И тут-то я заметила, что друг вообще-то мокрый. Видимо, на бегу подсох немного, но, когда остановился, складки винтажных шмоток уныло обвисли, а волосы завились колечками.
– Тебя где так потрепало?
– В бассейне.
– Где?
Морис закатил глаза и брезгливо потеребил мятый манжет.
– То, что у меня есть щупальца, еще не значит, что я всегда готов к незапланированным погружениям, – проворчал он и махнул рукой. – Эх, ну его. Даже страшно спрашивать, что на огненном полигоне делали. Палеными гулями вроде не пахло.
– Давай поищем Рэнди и спросим?
– Я пробовал ему звонить, на связь не выходит.
Моя попытка тоже не увенчалась успехом. Морис обо всем догадался по моему взгляду и посерьезнел.
– Непорядок. Вот если бы ты не явилась на занятие, я бы понял, а вот он бы не стал прогуливать без нас.
– Погоди-ка, а почему…
– Я не видел его за едой, строго говоря, вообще не видел с момента, как мы уносили ноги от ректора.
– Почему это из нас только я прогульщица?
– Значит, за пару часов после возвращения в академию с ним что-то стряслось.
– Ты можешь ответить…
Я осеклась.
– А ведь ты прав. Рэнди во всех наших переделках как бы за компанию. Не мог же он влипнуть во что-то без нас?
Морис волновался, а это уже было показателем. Они с Рэнди вечно как кошка с собакой, точнее уж, как сытая кошка с тощей мышкой, но как только реально пахнем жареным (и не с учебного полигона), то сразу друг за друга горой. Прямо слезы умиления наворачиваются.
– Тогда не будем терять времени.
Мы пошли в подвал общежития и забарабанили в запертую дверь.
– Сова, открывай, медведь пришел, – вспомнилось мне, и Морис удивленно покосился в мою сторону. – Рэнди, это мы. Открывай, мы знаем, что ты там.
Мы не знали, но определенно догадывались, особенно услышав за дверью подозрительный шорох. Морис прижался к ней ухом и зачем-то еще присосался присосками на щупальцах.
– Он там. Я слышу, как шумно он дышит.
– Это я дышу, – пришлось его разочаровать. – Мы слишком быстро шли.
Морис сник, но тут и я услышала кое-что.
– Он что… Он там плачет, что ли?
Мы застыли как изваяния и стояли, пока не разобрали сдавленные всхлипы, частично погашенные толстой дверью. Даже не верилось.
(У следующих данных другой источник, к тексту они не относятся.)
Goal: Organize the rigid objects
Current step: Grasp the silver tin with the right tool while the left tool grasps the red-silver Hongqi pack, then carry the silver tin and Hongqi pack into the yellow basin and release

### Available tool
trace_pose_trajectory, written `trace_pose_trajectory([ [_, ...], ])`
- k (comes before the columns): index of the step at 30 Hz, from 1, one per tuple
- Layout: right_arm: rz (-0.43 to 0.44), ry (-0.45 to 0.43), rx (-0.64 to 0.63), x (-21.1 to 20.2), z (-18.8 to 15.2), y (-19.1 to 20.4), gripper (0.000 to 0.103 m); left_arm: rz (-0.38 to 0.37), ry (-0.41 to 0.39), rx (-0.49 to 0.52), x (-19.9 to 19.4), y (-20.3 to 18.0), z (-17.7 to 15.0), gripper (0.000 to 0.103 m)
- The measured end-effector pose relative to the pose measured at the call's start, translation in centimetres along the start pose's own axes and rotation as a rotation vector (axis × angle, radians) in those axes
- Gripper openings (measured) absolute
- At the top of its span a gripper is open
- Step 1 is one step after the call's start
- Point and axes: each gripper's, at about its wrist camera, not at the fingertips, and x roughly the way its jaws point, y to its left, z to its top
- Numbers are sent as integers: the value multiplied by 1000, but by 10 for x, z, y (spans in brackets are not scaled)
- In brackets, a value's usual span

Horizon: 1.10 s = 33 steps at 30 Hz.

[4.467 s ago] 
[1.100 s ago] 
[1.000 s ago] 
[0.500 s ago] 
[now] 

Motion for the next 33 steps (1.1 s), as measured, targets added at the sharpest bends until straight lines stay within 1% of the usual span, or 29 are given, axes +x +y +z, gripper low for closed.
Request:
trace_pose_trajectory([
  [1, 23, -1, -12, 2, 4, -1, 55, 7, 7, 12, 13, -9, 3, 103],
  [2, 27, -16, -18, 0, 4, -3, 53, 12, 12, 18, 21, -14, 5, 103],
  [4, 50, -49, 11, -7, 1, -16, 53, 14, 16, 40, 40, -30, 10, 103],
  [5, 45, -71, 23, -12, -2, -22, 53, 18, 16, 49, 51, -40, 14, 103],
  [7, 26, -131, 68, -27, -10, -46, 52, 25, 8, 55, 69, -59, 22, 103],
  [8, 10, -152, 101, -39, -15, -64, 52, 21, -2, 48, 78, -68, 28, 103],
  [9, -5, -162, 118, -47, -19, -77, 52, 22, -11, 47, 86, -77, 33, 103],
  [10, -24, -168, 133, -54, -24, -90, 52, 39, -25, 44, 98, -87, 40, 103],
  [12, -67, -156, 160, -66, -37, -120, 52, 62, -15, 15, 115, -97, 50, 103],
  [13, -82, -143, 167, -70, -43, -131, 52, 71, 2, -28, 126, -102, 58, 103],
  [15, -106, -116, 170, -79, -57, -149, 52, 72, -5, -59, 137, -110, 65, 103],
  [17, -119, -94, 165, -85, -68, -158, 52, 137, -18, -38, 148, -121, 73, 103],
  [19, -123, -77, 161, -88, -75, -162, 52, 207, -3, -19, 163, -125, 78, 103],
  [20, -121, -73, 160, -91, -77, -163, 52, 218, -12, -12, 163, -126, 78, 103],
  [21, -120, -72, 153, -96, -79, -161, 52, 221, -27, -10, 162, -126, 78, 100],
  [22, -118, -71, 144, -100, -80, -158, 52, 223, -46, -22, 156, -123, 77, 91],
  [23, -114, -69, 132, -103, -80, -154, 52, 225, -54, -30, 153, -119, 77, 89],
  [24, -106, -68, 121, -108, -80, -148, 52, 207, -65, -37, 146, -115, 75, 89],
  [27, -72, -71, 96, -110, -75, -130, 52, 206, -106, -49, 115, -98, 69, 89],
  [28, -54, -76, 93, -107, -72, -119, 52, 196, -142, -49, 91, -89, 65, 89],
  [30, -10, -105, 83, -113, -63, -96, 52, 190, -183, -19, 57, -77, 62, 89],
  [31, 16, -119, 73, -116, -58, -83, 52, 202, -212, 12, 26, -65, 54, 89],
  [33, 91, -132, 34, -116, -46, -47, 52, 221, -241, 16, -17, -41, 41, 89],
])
Морис прижал щупальце ко рту и уставился на меня огромными блестящими глазами, мол, что теперь с этим делать? На ум пришел только один ответ – ломать.
Я размяла кулаки, похрустела пальцами, и Морис зажал уши ладонями, на всякий случай. Интересно, если я превращу дверь в камень, получится просто втолкнуть ее внутрь?
– Входите.
Морис не услышал, еще и зажмурился, словно я собиралась гранату кидать. Взялась за ручку, повернула, толкнула – и правда, открыто. Морис с запозданием поспешил за мной и чуть не споткнулся.
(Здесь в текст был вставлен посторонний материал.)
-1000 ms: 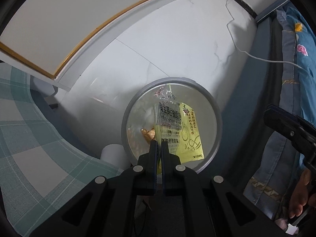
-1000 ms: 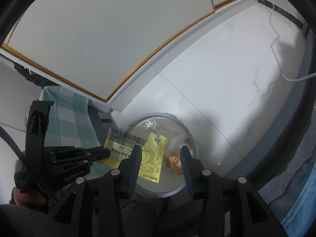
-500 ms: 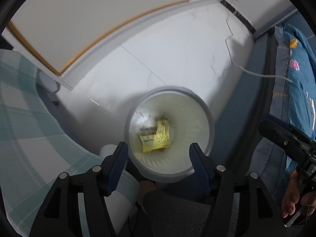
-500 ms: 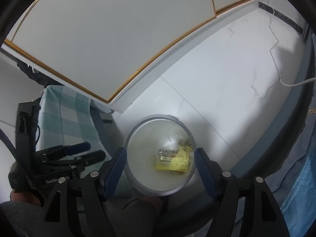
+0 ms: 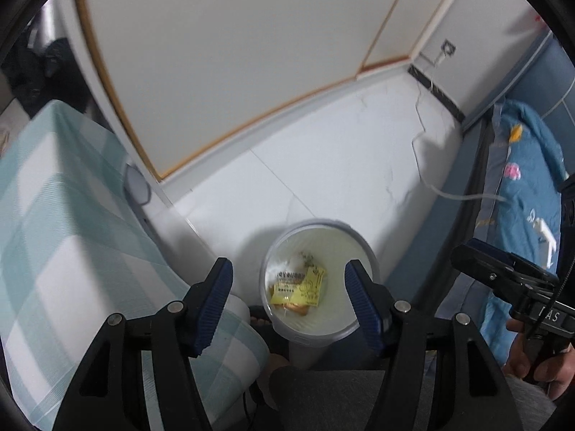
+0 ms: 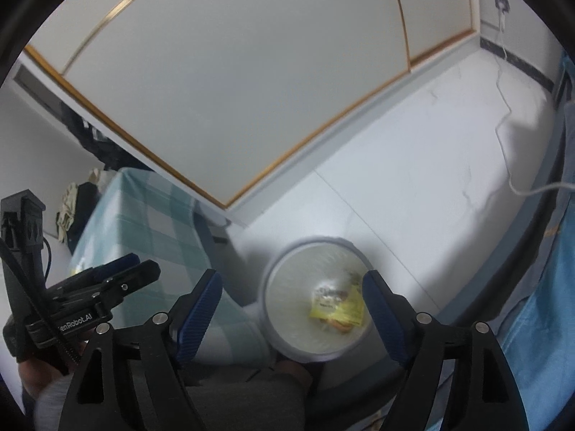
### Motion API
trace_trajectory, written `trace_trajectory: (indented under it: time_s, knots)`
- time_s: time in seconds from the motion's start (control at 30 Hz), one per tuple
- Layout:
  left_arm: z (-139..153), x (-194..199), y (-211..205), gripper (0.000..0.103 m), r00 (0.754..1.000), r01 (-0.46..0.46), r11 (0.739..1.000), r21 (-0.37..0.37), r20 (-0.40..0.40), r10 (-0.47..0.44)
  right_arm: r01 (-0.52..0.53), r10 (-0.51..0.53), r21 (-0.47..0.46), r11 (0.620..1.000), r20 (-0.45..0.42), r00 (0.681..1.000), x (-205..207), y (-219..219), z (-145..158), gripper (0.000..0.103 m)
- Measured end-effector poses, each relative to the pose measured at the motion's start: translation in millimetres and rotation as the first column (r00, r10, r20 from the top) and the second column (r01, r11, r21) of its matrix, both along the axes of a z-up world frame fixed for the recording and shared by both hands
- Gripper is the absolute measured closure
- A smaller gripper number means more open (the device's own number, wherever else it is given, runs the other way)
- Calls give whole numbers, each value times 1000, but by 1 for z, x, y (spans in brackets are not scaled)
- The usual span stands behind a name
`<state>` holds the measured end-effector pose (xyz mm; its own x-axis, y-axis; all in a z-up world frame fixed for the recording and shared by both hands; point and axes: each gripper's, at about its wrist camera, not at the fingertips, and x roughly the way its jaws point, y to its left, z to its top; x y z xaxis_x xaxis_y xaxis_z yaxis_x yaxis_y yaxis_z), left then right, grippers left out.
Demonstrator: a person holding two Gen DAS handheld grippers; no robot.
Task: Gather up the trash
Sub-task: 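Move both grippers back over the remaining trash on the table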
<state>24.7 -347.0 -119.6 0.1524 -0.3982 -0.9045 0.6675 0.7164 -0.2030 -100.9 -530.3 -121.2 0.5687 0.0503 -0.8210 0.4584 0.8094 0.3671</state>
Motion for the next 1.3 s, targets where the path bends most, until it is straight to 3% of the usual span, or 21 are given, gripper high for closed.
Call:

– Почему так темно? У тебя свет за плохое поведение отключили?
Ворчал он больше по привычке, я-то знала – он переживает. Мне отсутствие света не мешало, поэтому Рэнди я сразу обнаружила сидящим на кровати, боком к нам, в болезненно сгорбленной позе.
– Да что стряслось? – я подошла ближе. – Ты заболел? Какая-то гадина тебя обидела? Скажи нам, мы на нее быстро управу найдем.
Рэнди тихо шмыгнул носом и еще сильнее отвернулся от нас.
– Вы… Пообещайте, что не будете смеяться.
– Я не собираюсь такого обещать, – сразу ответил Морис.
– Морис, блин, – зашипела я. – Живо клянись, или мы так ничего и не узнаем.
– Да не буду я клясться. Мне что, лопнуть потом, если у нашего трупоеда очередная нога в зубах застряла?
Нашла коса на камень, называется.
– Ладно, не надо ругаться, – вздохнул Рэнди и повернулся к нам.
Зажегся свет, мы оба сощурились с непривычки, а когда открыли глаза, кто-то нервно хрюкнул. Надеюсь, не я.